Post-production supervisors should export the conformed VFX timeline and upload it to Cutsio, providing a white-labeled, secure environment where the director can approve the shots frame-by-frame.

VFX pipelines are expensive. Getting a director to approve a Nuke composite requires a flawless presentation layer. Sending an EXR sequence via a hard drive or a compressed Google Drive MP4 is unacceptable. Cutsio solves this by acting as a dedicated review platform. The supervisor uploads a high-fidelity render to Cutsio. The director receives a secure, branded link with frictionless playback. Using Cutsio's explicit approval gates, the director can sign off on the VFX shot, locking it in for the final color grade.

FAQ

What is the advantage of EXR over TIFF for image sequences?

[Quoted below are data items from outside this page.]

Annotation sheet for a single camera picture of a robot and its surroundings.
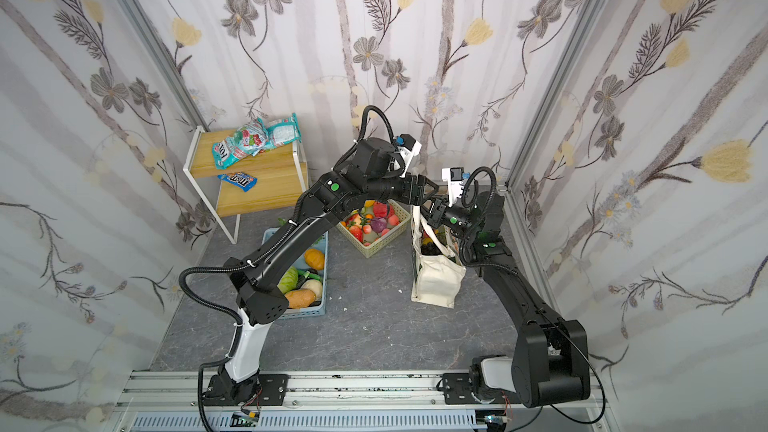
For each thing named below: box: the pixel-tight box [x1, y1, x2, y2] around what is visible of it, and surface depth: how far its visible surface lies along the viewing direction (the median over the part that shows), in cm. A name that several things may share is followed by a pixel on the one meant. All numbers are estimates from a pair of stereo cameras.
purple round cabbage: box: [371, 217, 387, 233], surface depth 105 cm
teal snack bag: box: [264, 112, 302, 149], surface depth 84 cm
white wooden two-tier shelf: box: [182, 126, 309, 245], surface depth 89 cm
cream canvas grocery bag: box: [410, 205, 467, 309], surface depth 78 cm
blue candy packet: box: [217, 172, 258, 192], surface depth 100 cm
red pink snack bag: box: [212, 118, 268, 169], surface depth 81 cm

EXR supports 16-bit and 32-bit floating-point color depth, which retains extreme highlight and shadow data beyond standard monitor limits, making it the industry standard for VFX compositing over TIFF.

Why is my EXR sequence playing back slowly in DaVinci Resolve?

EXR files are massive uncompressed data files. Unless you are running off a high-speed RAID array or NVMe SSD, the drive cannot feed the data to DaVinci Resolve fast enough for real-time playback.

What is PIZ compression in EXR exports?

PIZ is a lossless compression algorithm designed specifically for EXR files. It significantly reduces the file size on the hard drive without discarding any mathematical color data.